Interestingly, it has been reported that T. gondii possesses all the machinery required to add palmitate on a subset of selected proteins since it expresses 18 palmitoyl-acyltransferases (TgPATs) with different localizations, 16 of which are found in the tachyzoite stage and some are unique to apicomplexan organelles important for the invasion of host-cells [18].
Although many important biological aspects of T. gondii are affected by palmitoylation, the identity of the proteins affected by this modification is starting to be uncovered [15]. As such, a T. gondii's palmitoylome provides key information to start unravelling the relevance of protein palmitoylation in this parasite’s biology.

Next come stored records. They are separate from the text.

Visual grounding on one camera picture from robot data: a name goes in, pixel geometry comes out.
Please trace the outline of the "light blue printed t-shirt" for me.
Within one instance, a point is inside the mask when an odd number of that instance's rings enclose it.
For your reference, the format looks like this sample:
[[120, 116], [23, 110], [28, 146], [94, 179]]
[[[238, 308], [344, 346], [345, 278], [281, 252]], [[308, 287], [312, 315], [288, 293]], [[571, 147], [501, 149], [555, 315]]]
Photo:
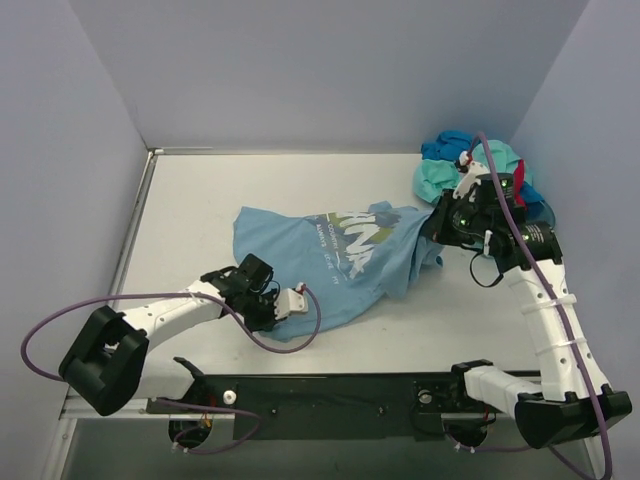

In the present study, isolation of palmitoylated proteins using acyl-biotin exchange strategy (ABE) was coupled to mass spectrometry analysis. This approach led to the identification of 401 proteins displaying a wide array of functions and localizations. Some of them were previously described palmitoylated proteins and most of them were novel palmitoylated proteins. Interestingly, localization of some rhoptry proteins as well as the rhoptries themselves seem to be palmitoylation-dependent. Thus, our work provides further evidence of the importance of protein palmitoylation in the biology of T. gondii.
2. Materials and Methods
2.1 Antibodies and reagents
Specialized and common reagents were from Sigma, unless specified. Dulbecco's Modified Eagle Medium, penicillin and streptomycin were from Life Technologies (CABA, Argentina). N-ethylmaleimide (NEM), Streptavidin-agarose and HPDP-biotin were from Thermo Scientific (IL, USA). Complete protease inhibitor cocktail tablets were from Roche Diagnostics Corporation (IN, USA). ECL Plus was from GE Biosciences (UK). The serum anti-Ty was kindly provided by Dr. Dubremetz (Université de Montpellier, France) as well as anti-ROP4, -ROP5, -ROP7 monoclonal antibodies. Anti-AMA1 antibodies were generously provided by Dr. Ward (University of Vermont, USA).
2.2 Toxoplasma and host-cell cultures
T. gondii tachyzoites of the RH Δhxgprt strain [19] were used throughout the study. Parasites were maintained by serial passage on confluent monolayers of human foreskin fibroblasts (HFFs) in Dulbecco's Modified Eagle Medium supplemented with 10% v/v bovine serum albumin (BSA), 100 i.u. (international units)/ml penicillin and 100 µg/ml streptomycin. Tachyzoites were then physically separated from host cells by passage through a 27G syringe needle and purified from host cell debris using a 3.0 µm filter before use[20].
2.3 Acyl-biotin exchange method on total parasite lysates
ABE of whole parasite lysates was mainly carried out as described by Wan and colleagues [21] with the following modifications. Briefly, parasites were purified by 3.0 µm polycarbonate filter and a total of 1–5 × 109 parasites were used for the assay. Parasites were resuspended in 4 ml of lysis buffer containing 10 mM NEM and sonicated 15" on/off for 10 periods. Then the concentration of NEM was adjusted to 2 mM for overnight treatment. The rest of the procedure was performed as described [21].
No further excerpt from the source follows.